– Nie mówi pan niczego nowego. Opanowali najwyższe stanowiska w państwie, ale to nadal tylko fanatycy, garstka obłąkańców. I jeżeli szaleniec, którego widziałem i który urządził to całe widowisko, podobny jest do innych, to wszyscy oni zawisną na placu Tiananmen. Powinno się ich pokazać w telewizji i na pewno poparłyby to nawet ugrupowania przeciwne karze śmierci. Był on, czy też jest, nawiedzonym sadystą, rzeźnikiem. A tacy nie są mężami stanu. Nie traktuje się ich poważnie.
– Herr Hitler był traktowany poważnie w 1933 – zauważył Havilland. – Ajatollah Chomeini zaledwie kilka lat temu. Najwyraźniej nie wie pan jednak, kto jest ich prawdziwym przywódcą. On nigdy i nigdzie by się nie pokazał, choćby nawet z daleka. Niemniej mogę pana zapewnić, że jest mężem stanu i jest traktowany z całą powagą. Jednak przedmiotem jego zainteresowania nie jest wcale Pekin. Jest nim Hongkong.
– Widziałem, co widziałem, i słyszałem, co słyszałem, i to wszystko pozostanie we mnie na długo. Nie potrzebujecie mnie, nigdy mnie nie potrzebowaliście! Odizolujcie ich, puśćcie w obieg wiadomość w Komitecie Centralnym, nakłońcie Tajwan, by się od nich odciął – oni to zrobią! Czasy się zmieniają. Oni nie chcą tej wojny tak samo jak Pekin.
Ambasador przypatrywał się meduzyjczykowi, najwyraźniej oceniając informacje Dawida. Zdawał sobie sprawę, że Webb widział w Pekinie wystarczająco dużo, aby wyciągnąć swoje własne wnioski, zbyt mało jednak, by zrozumieć istotę spisku wymierzonego przeciw Hongkongowi.

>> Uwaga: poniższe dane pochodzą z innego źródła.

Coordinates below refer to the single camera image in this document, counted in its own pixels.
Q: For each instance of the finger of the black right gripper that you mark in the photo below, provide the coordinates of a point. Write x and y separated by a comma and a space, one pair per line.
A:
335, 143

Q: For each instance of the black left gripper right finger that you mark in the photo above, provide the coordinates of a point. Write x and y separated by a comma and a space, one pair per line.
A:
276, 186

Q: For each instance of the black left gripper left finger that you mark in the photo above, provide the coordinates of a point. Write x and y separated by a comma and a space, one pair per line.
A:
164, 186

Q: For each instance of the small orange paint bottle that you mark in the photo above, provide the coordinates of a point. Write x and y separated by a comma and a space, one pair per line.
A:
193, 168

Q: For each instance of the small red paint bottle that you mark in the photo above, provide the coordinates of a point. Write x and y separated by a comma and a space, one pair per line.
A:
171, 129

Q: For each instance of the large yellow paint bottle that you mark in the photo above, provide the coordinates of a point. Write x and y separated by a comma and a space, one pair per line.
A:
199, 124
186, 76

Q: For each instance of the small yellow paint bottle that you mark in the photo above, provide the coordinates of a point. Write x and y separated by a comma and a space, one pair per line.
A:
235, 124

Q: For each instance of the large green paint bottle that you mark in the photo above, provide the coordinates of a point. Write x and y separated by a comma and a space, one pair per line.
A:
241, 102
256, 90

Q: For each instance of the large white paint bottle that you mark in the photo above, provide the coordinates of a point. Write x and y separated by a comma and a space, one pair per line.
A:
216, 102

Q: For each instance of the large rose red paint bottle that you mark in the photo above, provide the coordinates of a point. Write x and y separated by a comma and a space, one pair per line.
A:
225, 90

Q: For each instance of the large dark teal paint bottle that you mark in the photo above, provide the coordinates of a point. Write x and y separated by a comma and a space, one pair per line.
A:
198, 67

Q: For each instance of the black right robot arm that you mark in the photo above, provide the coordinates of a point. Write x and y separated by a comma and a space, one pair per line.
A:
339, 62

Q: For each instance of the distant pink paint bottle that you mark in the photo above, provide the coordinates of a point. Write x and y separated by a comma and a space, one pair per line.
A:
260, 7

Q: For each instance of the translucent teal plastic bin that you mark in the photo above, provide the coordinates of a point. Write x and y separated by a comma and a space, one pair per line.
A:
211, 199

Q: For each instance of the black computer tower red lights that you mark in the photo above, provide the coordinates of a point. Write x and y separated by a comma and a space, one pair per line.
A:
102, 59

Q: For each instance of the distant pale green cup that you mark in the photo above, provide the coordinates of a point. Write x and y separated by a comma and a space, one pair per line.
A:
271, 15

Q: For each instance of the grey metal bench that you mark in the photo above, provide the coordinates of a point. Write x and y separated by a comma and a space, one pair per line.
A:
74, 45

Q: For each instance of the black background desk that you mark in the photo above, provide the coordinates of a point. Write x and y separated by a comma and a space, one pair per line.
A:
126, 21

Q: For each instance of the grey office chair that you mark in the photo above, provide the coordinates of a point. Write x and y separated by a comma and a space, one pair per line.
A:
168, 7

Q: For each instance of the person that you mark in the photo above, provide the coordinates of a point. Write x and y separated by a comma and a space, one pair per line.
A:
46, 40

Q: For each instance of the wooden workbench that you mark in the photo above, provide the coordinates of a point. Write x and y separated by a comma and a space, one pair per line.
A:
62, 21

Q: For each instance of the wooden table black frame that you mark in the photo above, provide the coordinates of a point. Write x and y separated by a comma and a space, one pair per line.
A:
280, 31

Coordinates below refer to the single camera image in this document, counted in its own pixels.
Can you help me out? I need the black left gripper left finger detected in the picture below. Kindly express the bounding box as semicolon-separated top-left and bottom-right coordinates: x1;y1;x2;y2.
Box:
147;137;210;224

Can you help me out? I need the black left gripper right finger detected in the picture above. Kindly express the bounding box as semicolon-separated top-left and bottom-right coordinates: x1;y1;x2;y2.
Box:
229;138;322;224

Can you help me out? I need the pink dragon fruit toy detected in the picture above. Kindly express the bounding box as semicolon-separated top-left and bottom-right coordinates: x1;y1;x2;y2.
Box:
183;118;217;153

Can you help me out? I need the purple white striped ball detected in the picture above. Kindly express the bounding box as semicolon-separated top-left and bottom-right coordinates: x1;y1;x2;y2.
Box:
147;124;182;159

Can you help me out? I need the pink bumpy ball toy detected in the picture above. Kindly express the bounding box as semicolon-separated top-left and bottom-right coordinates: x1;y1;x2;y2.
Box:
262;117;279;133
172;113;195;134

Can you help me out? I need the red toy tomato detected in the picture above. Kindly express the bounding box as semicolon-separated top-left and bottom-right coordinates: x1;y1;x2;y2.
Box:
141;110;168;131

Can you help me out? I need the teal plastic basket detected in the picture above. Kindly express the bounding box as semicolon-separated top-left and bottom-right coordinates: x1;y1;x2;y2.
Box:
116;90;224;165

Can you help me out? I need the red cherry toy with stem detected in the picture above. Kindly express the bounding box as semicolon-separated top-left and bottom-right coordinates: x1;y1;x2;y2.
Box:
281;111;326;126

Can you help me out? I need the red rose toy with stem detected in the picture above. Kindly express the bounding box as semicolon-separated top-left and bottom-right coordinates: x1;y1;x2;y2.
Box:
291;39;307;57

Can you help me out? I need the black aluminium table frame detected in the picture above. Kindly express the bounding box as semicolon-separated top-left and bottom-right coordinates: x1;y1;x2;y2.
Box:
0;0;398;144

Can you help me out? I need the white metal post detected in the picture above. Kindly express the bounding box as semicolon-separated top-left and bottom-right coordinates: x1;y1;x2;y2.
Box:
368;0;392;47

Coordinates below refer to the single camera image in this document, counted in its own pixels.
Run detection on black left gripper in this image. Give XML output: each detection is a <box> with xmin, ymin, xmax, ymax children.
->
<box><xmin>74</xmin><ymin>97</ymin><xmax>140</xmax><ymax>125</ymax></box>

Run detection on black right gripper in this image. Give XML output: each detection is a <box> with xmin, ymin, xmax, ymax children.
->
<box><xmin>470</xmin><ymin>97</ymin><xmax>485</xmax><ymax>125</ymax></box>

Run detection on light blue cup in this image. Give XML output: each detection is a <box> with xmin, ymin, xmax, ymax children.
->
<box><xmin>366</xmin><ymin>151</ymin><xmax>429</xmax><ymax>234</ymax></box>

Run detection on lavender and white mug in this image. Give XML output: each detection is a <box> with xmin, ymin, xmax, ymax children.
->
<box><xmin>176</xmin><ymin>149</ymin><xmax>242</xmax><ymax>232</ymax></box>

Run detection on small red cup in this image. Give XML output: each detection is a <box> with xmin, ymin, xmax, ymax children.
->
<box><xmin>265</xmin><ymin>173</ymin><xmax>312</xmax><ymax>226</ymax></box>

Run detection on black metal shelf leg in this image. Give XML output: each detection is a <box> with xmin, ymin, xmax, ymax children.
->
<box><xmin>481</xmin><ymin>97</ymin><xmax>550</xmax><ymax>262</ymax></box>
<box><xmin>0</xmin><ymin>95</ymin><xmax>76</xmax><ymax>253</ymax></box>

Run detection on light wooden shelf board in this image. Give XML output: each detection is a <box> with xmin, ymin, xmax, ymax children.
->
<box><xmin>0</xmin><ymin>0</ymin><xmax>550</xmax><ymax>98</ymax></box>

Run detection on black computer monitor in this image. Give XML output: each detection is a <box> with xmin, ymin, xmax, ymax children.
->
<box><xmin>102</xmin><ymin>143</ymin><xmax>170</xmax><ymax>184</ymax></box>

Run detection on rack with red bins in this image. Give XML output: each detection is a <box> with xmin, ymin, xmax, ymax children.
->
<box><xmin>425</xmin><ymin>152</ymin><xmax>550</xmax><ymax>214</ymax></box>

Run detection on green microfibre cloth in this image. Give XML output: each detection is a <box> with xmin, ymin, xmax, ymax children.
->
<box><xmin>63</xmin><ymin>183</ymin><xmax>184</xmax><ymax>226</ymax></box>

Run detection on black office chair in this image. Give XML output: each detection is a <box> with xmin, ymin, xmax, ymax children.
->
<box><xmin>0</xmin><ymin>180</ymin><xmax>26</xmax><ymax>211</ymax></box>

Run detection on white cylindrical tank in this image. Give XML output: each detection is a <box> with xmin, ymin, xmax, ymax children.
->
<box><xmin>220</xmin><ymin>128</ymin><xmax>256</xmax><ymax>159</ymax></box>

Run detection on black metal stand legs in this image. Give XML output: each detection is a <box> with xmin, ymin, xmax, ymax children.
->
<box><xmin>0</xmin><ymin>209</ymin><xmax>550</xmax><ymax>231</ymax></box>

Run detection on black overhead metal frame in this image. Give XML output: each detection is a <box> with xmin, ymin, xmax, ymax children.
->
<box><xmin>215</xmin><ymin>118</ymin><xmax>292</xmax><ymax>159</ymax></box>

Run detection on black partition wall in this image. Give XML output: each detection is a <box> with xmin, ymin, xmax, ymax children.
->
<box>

– Za późno. Siły zostały wprawione w ruch. Zdrada szerzy się na najwyższych szczeblach rządu chińskiego, zdrada uknuta przez pogardzanych nacjonalistów, o których sądzi się, że działają w porozumieniu z zachodnią finansjerą. Nawet oddani następcy Deng Xiaopinga nie mogliby pogodzić się z tym ciosem wymierzonym w godność Pekinu, z utratą zaufania na arenie międzynarodowej, z rolą wyprowadzonego w pole rogacza. My też nie pogodzilibyśmy się z faktem, by Generał Motors, IBM lub giełda nowojorska były kierowane przez amerykańskich zdrajców wyszkolonych u Sowietów, lokujących miliardy w przedsięwzięcia nie leżące w naszym narodowym interesie.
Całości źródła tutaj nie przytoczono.